晴雨兼用傘は本当に雨の日でも大丈夫?

最近よく見かける「晴雨兼用傘」の表記。実は「晴雨兼用」と「雨晴兼用」と、2つの表記があるのをご存知でしょうか? 実はどちらの表記なのかによっても、選び方が少し異なってきます。雨の日でも使える日傘なども多く販売されていますが、「雨の日に使うとUVカット機能が薄れたりしないの?」と心配な人が多いのではないでしょうか?

今回は何かと疑問が多い、晴雨兼用の傘について説明していきます。

晴雨兼用傘の定義

まず晴雨(せいう)兼用傘とはどのような傘のことなのか確認しておきましょう。晴雨兼用とは文字通り、晴れの日は日傘として、雨の日は雨傘として使える傘です。これは基本的に日傘に防水加工を施したタイプです。

反対に雨晴(うせい)兼用傘というタイプもあります。こちらは先ほどと反対で雨傘にUVカット加工などを施したものになります。中には雨傘ながら、日傘のような刺繍などが付いているおしゃれな兼用傘もあります。

日傘

晴雨兼用傘はどのくらいの雨に耐えられる?

傘に当たる雨

それでは、晴雨兼用傘は実際どのぐらいの強さの雨に耐えられるのでしょうか?結論からいうと、ちょっとした雨であれば問題なく機能しますが、土砂降りのような強い雨だと、耐久性において雨傘に劣ることもあるようです。

雨傘は通常ポリエステル素材を用いていますが、兼用の場合はポリエステルと綿の混合素材になっているものもあります。もちろん、綿が入っているからといって極端に防水性が落ちることはありませんが、雨でもしっかりと使える傘を選ぶのであればはっ水性に優れたポリエステル製の兼用傘を選ぶことをおすすめします。

また、雨傘のほうが基本的にサイズも大きく、傘の骨も雨風に耐えるために頑丈につくられています。雨をカバーできる範囲が広く、風も考慮してつくられている雨傘はやはり、雨専用だけあって日傘に防水加工を施した傘よりは強い雨に耐えられそうです。

晴雨兼用傘のタイプによっては、刺繍が入っている兼用傘は、製造時に針で小さな穴が空けられているので、その穴が経年劣化などで広がってくると、耐水性は劣ってしまう可能性があります。

そのため、普段は日傘として使用していて、急な雨の際のときにも使える傘、として使用することをおすすめしています。

本格的な梅雨シーズンや強い雨風が予想される台風時には頑丈な雨傘を使用するのが好ましいでしょう。

晴雨兼用傘と日傘のUVカット効果を比較

さて、晴雨兼用傘を選ぶ上でいちばん注目されているのがUVカット効果ではないでしょうか?

素材に関して、最もUVカット効果が高いのはポリエステル素材です。ポリエステル素材のものであれば、特にUVカット加工などをしていなくても、紫外線を遮る効果は高いと考えられます。

黒色などの濃い色は紫外線を反射せずに吸収するため、傘の裏面が黒色だと、路面からの紫外線の照り返しにも対応できます。晴雨兼用傘のなかには、雨の日も考慮してポリエステル製のものも販売されていますが。これはUV対策の上でも効果を発揮しているのですね。

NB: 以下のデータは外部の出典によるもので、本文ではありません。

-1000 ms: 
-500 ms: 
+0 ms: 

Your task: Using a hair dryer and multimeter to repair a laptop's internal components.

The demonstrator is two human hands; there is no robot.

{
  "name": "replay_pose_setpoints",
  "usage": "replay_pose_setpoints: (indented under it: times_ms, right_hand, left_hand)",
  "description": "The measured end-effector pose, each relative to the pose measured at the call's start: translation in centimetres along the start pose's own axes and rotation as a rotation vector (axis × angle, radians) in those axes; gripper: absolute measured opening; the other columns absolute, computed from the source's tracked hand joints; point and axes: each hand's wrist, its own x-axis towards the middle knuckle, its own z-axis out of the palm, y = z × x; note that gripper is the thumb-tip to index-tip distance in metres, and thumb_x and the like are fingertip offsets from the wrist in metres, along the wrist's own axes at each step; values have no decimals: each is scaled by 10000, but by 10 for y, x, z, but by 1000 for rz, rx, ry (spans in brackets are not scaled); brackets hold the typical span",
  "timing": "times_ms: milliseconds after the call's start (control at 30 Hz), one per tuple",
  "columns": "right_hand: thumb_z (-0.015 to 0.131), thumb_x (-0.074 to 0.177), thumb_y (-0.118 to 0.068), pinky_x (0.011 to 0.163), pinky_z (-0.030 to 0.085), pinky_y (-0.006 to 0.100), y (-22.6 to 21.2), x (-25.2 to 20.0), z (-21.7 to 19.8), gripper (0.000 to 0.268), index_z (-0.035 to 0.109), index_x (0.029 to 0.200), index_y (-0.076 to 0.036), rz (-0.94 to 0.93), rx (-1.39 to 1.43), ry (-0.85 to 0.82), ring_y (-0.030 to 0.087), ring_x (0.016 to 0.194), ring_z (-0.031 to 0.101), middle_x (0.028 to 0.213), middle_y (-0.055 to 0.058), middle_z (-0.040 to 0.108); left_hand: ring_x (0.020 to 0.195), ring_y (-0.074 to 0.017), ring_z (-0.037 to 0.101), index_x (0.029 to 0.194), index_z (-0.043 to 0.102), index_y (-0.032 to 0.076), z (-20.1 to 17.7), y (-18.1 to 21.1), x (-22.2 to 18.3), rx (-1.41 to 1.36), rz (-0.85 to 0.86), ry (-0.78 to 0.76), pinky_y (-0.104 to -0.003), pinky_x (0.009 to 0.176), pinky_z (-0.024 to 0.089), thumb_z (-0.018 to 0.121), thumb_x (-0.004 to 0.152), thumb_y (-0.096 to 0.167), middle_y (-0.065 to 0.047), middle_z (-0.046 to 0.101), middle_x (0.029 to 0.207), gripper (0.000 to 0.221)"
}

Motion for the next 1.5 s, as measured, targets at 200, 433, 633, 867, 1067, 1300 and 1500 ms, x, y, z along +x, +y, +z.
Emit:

しかし、ポリエステル製だと、デザインによってはどうしても雨傘っぽく見えてしまうこともあります。日傘のようなおしゃれさにこだわりたい場合はどんな晴雨兼用傘を選べば良いのでしょうか?

昨今の日傘は、繊維にUVカット効果のある吸収剤などを練り込ませた傘が多いです。経年劣化によってこのUVカット効果が薄れていってしまうので、数年おきに買い換える必要はありますが、デザインのことを考えると暑い時期に涼しげな印象を与える綿や麻素材の晴雨兼用傘も捨てがたいですよね。

傘の先につく雨

まとめると、UVカット効果と防水性・撥水性にこだわるのであれば、濃い色目の晴雨兼用傘を。デザインにこだわりつつも、ちょっとした雨の時は気軽に使える傘が欲しい場合は日傘にUVカット・防水加工がされた晴雨兼用傘を選んでみてはいかがでしょうか?